Orthopedic surgery refers to medical procedures that repair or correct musculoskeletal system issues, including bones, joints, ligaments, tendons, and muscles. U.S.

Health insurance plans, such as Blue Cross Blue Shield and UnitedHealthcare, often cover orthopedic surgeries like knee replacements and spinal fusions if deemed medically necessary. Insurance requires pre-authorization for common orthopedic procedures, including rotator cuff repairs and hip replacements.

Most plans exclude coverage for elective orthopedic surgeries, such as cosmetic bunion removal or preventative joint replacement. Typical out-of-pocket costs for insured patients range from $1,000 to $7,500 per orthopedic surgery depending on the procedure type and deductible amounts, according to YourInsurance.info.

Medicare Part B covers 80% of approved orthopedic surgery costs after the yearly deductible ($240 in 2024), for operations like fracture repairs or joint reconstructions. Insurers may deny claims if documentation fails to show necessity based on diagnostic evidence like MRI scans or X-rays.

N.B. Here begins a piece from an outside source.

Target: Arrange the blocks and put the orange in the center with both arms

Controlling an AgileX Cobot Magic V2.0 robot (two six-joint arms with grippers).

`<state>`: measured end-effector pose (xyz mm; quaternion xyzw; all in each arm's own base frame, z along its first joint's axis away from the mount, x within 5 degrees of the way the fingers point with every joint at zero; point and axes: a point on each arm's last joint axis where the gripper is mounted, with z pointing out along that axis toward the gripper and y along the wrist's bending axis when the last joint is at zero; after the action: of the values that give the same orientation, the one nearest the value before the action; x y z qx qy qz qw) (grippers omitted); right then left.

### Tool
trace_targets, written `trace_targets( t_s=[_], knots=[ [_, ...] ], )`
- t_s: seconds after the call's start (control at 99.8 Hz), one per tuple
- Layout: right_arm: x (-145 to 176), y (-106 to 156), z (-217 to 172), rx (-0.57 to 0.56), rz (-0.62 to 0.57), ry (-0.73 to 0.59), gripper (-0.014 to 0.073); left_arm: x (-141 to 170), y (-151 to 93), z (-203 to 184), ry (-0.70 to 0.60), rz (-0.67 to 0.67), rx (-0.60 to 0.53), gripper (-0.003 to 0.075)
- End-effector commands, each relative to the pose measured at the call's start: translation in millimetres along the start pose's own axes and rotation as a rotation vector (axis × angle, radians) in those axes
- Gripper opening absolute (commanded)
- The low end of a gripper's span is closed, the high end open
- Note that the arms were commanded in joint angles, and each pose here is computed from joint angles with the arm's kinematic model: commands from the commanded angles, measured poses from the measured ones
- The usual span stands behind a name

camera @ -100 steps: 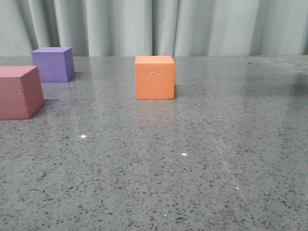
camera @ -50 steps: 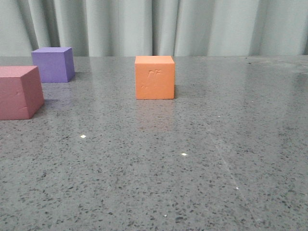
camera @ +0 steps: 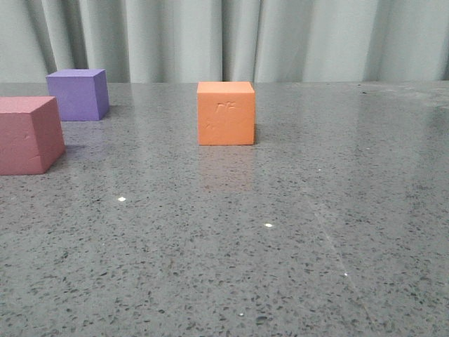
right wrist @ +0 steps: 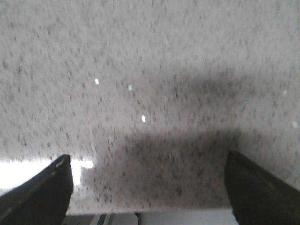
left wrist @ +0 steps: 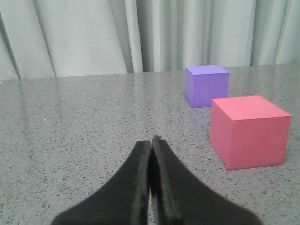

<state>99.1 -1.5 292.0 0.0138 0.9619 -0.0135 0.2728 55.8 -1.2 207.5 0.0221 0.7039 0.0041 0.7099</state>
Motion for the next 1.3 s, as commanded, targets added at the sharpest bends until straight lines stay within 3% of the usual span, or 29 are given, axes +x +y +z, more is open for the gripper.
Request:
trace_targets(
  t_s=[0.0,0.281,0.631,0.772,1.082,1.293],
  knots=[
    [3,-1,-9,-0.002,-0.009,-0.067,0.0645,10,-1,0,-0.054,-0.004,0.011,-0.0019],
    [20,-3,-28,0.001,-0.006,-0.179,0.0645,10,-1,0,-0.054,-0.004,0.011,-0.0019],
    [23,-3,-28,0.002,-0.005,-0.154,0.0614,10,-1,0,-0.054,-0.004,0.011,-0.0019],
    [23,-3,-28,0.002,-0.005,-0.154,0.0451,10,-1,0,-0.054,-0.004,0.011,-0.0019],
    [24,-3,-28,0.002,-0.005,-0.143,-0.0068,10,-1,0,-0.054,-0.004,0.011,-0.0019],
    [24,-3,-28,0.002,-0.005,-0.143,-0.0067,10,-1,0,-0.054,-0.004,0.011,-0.0019]
  ],
)
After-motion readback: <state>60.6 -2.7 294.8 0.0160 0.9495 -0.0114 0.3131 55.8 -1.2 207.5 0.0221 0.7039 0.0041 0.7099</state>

Short-term disability policies provided by carriers such as Aflac may pay partial income benefits during recovery from complex orthopedic procedures like spinal decompression. Workers’ compensation insurance pays full costs of orthopedic surgeries if the injury occurred at work, such as a meniscus tear from job duties.

Pediatric orthopedic surgeries (e.g. scoliosis correction) are generally covered when medically required and performed by board-certified specialists under family health insurance policies. Appeals processes let patients challenge denied orthopedic surgery claims with additional surgeon notes or updated imaging results.